- Work instruction: Identify all lines in the data containing the string "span". Copy them out.

- Available records:
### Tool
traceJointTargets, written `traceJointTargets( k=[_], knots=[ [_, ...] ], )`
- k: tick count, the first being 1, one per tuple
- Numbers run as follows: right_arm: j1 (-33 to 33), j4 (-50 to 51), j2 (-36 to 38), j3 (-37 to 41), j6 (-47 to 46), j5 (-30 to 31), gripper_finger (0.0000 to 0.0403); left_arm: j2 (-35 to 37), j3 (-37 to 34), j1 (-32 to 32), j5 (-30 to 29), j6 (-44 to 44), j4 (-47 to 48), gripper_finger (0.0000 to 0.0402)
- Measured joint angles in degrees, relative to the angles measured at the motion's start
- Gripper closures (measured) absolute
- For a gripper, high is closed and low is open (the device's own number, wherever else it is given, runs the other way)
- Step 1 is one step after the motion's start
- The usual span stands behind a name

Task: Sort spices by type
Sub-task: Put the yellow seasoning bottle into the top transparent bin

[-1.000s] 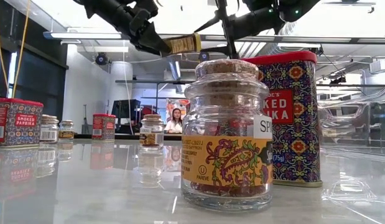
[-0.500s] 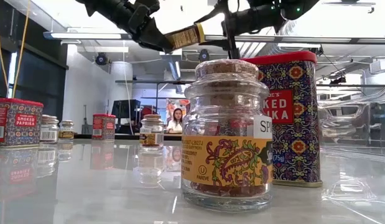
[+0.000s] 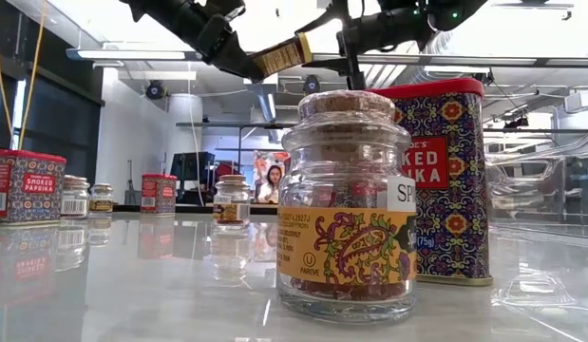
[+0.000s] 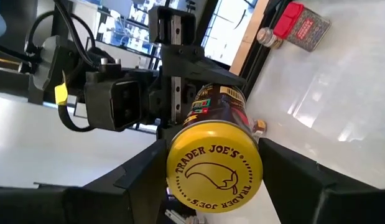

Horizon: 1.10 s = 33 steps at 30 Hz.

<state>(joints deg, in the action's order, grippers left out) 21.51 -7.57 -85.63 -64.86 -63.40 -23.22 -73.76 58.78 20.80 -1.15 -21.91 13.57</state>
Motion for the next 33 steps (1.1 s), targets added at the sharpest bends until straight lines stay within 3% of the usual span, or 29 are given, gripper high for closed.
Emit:
traceJointTargets(
  k=[8, 14, 24, 33],
  knots=[
    [-0.09, -0.47, -0.08, 0.00, 0.25, -0.36, 0.0155, 0.00, 0.09, 0.09, 0.48, 0.09, 0.19, 0.0209],
    [-0.88, -1.27, -0.19, 0.00, -1.40, -6.51, 0.0127, -0.11, 0.39, 0.37, -1.00, -0.04, -1.55, 0.0209],
    [-1.71, -0.40, -0.15, 0.00, -0.08, -2.28, 0.0116, -0.11, 0.28, -0.13, 2.28, -0.59, -1.84, 0.0210],
    [-0.64, 0.00, -0.06, 0.00, 2.39, -2.14, 0.0116, -0.02, 0.24, -2.37, 6.62, 2.73, -1.53, 0.0210]
  ],
)
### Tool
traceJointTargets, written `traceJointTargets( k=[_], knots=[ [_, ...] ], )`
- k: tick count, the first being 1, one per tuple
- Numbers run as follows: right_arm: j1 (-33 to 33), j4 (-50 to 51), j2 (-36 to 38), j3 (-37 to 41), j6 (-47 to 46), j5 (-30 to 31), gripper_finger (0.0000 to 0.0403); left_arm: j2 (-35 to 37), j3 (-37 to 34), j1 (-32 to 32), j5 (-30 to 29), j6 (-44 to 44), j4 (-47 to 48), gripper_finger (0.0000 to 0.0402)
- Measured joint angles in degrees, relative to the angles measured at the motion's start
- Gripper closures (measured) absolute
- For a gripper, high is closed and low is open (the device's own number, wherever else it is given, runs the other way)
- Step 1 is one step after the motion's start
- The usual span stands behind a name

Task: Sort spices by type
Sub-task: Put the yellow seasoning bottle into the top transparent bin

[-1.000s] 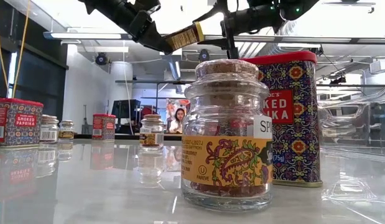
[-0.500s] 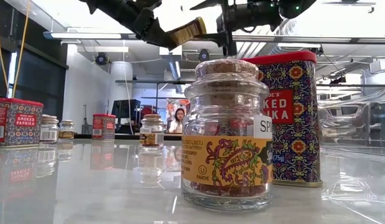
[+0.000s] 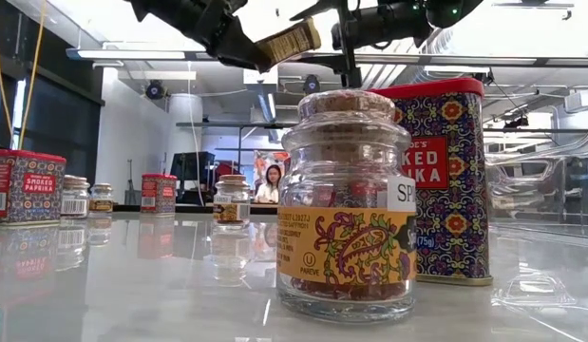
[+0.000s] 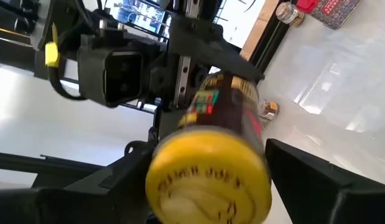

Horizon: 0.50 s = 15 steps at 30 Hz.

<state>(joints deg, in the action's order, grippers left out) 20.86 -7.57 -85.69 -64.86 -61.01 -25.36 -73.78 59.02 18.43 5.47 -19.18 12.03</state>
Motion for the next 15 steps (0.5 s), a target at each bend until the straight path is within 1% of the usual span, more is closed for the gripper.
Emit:
traceJointTargets(
  k=[8, 10, 12, 15],
  knots=[
    [-1.40, 0.04, 0.00, 0.00, 1.52, -0.42, 0.0117, -0.69, -0.08, -0.01, -1.54, 0.02, -0.18, 0.0210],
    [-1.71, 0.15, 0.00, 0.00, 1.56, 0.36, 0.0123, -0.84, -0.06, -0.01, -1.48, 0.05, -0.28, 0.0210],
    [-1.90, 0.37, 0.00, 0.00, 1.29, 1.72, 0.0140, -0.85, -0.06, -0.02, -1.59, 0.00, -0.24, 0.0210],
    [-1.86, 0.59, 0.00, 0.00, 0.55, 2.38, 0.0184, -0.85, -0.04, -0.23, -1.66, 0.27, -0.46, 0.0210]
  ],
)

- Task response:
- The usual span stands behind a name
Motion for the next 33 steps (1.1 s), targets added at the sharpest bends until straight lines stay within 3% of the usual span, or 29 are given, gripper high for closed.
- The usual span stands behind a name
Motion for the next 15 steps (0.5 s), a target at each bend until the straight path is within 1% of the usual span, more is closed for the gripper.

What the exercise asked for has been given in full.